Here is what I got from SRA about a week ago. In short, you'll likely need an AWS or GCP account and you may need to pay download costs unless you are using the data in the cloud. Full documentation is apparently being prepared.
The SRA Toolkit is needed for ETL data and the default toolkit configuration enables it to find and retrieve SRA runs by accession.
You can use the SRA Run Selector with Study, Sample, or Experiment accessions or an Entrez search to select a list of interesting SRA runs.
Many files are also available in either the Google Cloud Platform (GCP) or Amazon Web Services (AWS) but may require the user to have an account with that provider to access the files and pay egress charges to access the data outside of that cloud provider's platform.
The Free Egress column describes where the data can be accessed without an egress charge.
Worldwide - This data can be downloaded from anywhere without paying an egress fee.
s3.us-east-1 - This data is free to access for machines running in Amazon's us-east-1 region, all other regions or transport outside of Amazon will require paying egress charges.
Access Type describes whether a user account is necessary for data access or if the data can be accessed anonymously.
Primary ETL The file format that has been traditionally distributed
from SRA and used by the SRA Toolkit to read or output into formats
like FASTQ, SAM, etc. This data is normalized during the extract,
transform, and load (ETL) process at SRA.
Original The source data that was submitted to SRA and has not gone
through the ETL process. These files may require specific software to
open and read.
Analysis (previously called Secondary ETL) These files are a further
analysis of the data available in the run, but may not be present for
all runs. May include items like realignments, wgMLST, VCF, etc.
While someone may respond I suggest that you send an official ticket in to NCBI using this form. Use "Write to the Help Desk" button on right. Please update this thread when you hear back from them.
I sent a ticket in to see if SRA google/amazon bucket links were available for public use. Will post an update in other thread you have.
NCBI SRA support indicated that the cloud services are not ready for public use (as of early August 2019). Some data downloads will requirement payment, some not. Public announcement about cloud services will be coming in near future.

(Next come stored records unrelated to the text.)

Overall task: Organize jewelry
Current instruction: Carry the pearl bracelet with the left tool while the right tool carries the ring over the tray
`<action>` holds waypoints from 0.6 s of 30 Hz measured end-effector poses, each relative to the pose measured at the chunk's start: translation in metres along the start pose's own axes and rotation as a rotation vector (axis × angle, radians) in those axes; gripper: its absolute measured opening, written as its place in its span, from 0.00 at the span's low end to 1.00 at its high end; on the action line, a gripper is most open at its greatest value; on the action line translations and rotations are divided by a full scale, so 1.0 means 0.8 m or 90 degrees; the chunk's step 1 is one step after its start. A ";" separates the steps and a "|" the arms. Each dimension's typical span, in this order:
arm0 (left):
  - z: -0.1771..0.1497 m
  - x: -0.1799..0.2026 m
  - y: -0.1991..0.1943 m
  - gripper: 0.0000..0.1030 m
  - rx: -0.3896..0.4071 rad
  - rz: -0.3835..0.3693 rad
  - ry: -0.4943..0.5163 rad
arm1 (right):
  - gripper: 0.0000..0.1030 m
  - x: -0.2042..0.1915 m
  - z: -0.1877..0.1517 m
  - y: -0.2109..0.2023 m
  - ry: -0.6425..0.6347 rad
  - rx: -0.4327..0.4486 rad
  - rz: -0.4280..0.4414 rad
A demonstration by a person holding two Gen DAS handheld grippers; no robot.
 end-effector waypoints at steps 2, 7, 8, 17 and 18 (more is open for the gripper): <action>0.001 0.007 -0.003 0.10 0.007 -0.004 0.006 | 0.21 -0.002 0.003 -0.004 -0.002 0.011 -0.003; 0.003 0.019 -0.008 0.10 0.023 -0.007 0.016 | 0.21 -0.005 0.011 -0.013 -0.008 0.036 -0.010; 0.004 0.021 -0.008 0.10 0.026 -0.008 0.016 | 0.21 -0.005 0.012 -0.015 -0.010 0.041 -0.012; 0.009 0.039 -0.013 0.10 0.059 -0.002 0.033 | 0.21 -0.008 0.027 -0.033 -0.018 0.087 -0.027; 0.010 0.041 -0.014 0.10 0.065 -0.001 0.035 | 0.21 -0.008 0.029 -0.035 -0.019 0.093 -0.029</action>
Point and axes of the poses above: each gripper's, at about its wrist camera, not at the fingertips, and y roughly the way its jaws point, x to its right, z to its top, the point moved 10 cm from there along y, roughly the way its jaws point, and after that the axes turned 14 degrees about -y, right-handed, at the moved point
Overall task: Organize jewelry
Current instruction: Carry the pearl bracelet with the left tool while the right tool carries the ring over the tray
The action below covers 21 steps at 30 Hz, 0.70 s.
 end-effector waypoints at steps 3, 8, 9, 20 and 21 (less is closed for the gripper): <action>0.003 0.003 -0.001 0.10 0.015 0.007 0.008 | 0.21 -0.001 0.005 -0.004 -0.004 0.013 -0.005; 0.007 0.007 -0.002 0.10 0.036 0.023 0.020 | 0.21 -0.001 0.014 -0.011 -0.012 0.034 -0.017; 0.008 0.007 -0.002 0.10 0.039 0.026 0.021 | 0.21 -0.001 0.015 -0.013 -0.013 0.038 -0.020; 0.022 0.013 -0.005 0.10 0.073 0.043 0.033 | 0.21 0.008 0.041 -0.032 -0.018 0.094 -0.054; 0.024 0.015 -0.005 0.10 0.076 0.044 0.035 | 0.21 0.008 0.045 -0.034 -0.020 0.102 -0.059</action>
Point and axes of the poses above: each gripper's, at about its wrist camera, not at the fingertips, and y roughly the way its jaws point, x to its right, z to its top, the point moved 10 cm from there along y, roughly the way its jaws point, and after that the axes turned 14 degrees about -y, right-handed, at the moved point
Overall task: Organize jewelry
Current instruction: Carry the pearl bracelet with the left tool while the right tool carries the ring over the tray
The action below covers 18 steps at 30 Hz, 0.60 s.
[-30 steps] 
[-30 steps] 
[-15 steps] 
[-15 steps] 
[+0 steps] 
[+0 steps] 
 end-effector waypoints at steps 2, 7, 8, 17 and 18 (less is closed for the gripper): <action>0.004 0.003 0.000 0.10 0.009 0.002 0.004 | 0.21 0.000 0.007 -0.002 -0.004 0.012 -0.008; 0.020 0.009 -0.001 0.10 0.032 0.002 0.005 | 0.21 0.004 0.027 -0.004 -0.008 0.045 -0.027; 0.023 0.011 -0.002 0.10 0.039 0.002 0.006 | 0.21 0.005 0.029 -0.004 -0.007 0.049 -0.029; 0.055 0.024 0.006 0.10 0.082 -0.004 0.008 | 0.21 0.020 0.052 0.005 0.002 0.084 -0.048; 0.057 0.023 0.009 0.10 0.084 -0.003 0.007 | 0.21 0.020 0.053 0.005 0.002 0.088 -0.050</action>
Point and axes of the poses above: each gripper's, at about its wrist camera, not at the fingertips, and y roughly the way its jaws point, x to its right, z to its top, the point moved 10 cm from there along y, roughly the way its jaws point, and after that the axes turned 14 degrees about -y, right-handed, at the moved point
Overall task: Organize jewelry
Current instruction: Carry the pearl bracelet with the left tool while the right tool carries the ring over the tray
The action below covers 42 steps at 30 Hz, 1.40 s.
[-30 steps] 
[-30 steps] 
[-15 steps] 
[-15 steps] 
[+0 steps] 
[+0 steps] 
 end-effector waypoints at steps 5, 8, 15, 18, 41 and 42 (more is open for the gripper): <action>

Thanks, I'm still bouncing emails back and forth between NLM. They were confused why their AMI wasn't available, but it seems like it's just a matter of days/weeks until everything is up and running.
Maybe I'm doing something wrong but I've configured the AWS CLI on my local computer with appropriate
us-east-1
region and tried to download an SRA file:It says it's forbidden (403). From this thread it seems to me that easy downloading from AWS is something they want to provide. I should be allowed without needing to spin up or log into an EC2 instance. I just want a better/faster way to get .sra files, using
prefetch
can be problematic, i.e. download failures, long pauses in the download, and very slow/erratic download speeds.Do yourself a favor and download directly in fastq format from ENA: Fast download of FASTQ files from the European Nucleotide Archive (ENA)
(only works for non-restricted data, most datasets are non-restricted)
ATpoint do you have any advice on my post on that thread? A: Fast download of FASTQ files from the European Nucleotide Archive (ENA)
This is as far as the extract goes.